> **Task requirements**: The copy you give must match the lines from the top of the data through the line containing "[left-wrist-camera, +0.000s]" exactly, and it must hold no pictures.
[Recorded data]
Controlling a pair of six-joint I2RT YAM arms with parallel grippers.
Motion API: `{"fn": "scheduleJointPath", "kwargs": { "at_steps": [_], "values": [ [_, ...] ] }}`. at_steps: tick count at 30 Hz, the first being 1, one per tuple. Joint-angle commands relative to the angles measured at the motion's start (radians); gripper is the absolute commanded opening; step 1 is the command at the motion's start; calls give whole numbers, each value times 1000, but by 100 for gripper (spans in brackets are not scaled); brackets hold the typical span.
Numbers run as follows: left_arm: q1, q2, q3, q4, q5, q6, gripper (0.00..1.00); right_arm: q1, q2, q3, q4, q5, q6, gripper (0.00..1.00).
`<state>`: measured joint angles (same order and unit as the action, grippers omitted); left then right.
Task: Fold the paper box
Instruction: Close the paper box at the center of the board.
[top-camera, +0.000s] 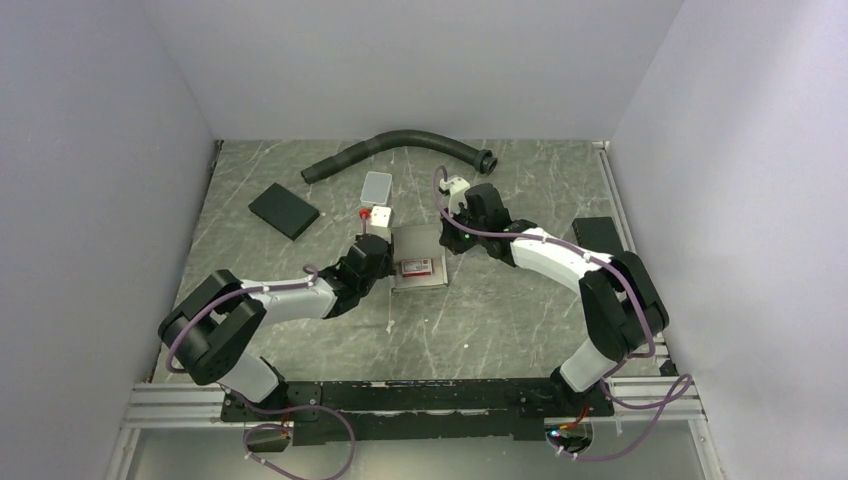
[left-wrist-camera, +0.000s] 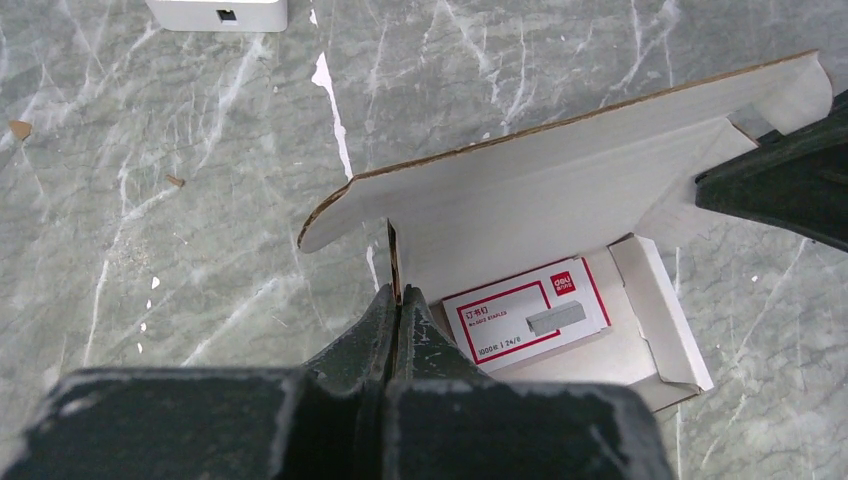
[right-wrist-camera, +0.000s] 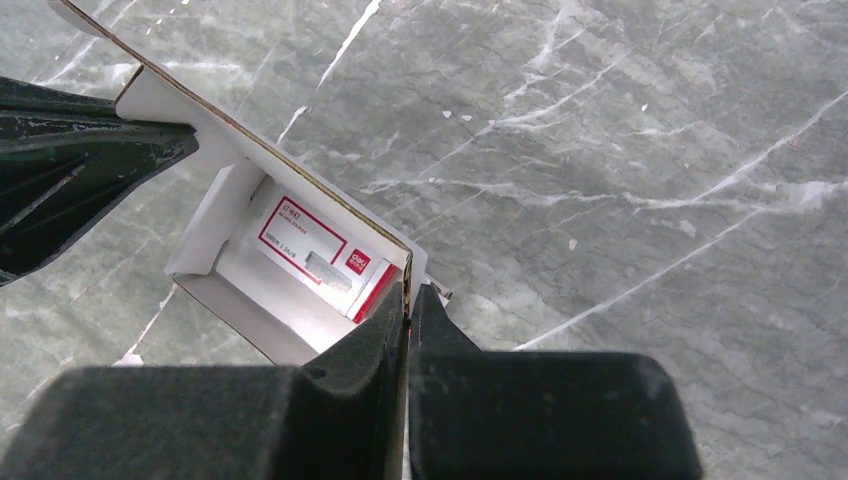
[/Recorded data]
> **Reply**:
Controlling a pair of six-joint I2RT YAM arms with parallel grippers.
Motion API: `{"fn": "scheduleJointPath", "kwargs": { "at_steps": [_], "values": [ [_, ...] ] }}`. at_steps: tick count at 30 Hz, the first being 1, one per tuple. Joint-angle commands relative to the angles measured at the motion's start (radians); gripper is the absolute commanded opening; step 1 is the command at the motion's start; calls give whole numbers, each value times 1000, but by 100 for gripper (spans in brackets are not scaled); brackets hold the typical span.
Numbers run as follows: left_arm: q1, q2, q3, q4, q5, q6, gripper (0.00..1.00); right_arm: q1, q2, q3, q4, q5, q6, gripper (0.00..1.00).
`<state>`: measured joint angles (same order and unit as the action, grippers omitted); left then right.
Task: Fold the paper box
Instruction: Close the paper box at the center of the board.
[top-camera, +0.000s] 
[left-wrist-camera, +0.000s] 

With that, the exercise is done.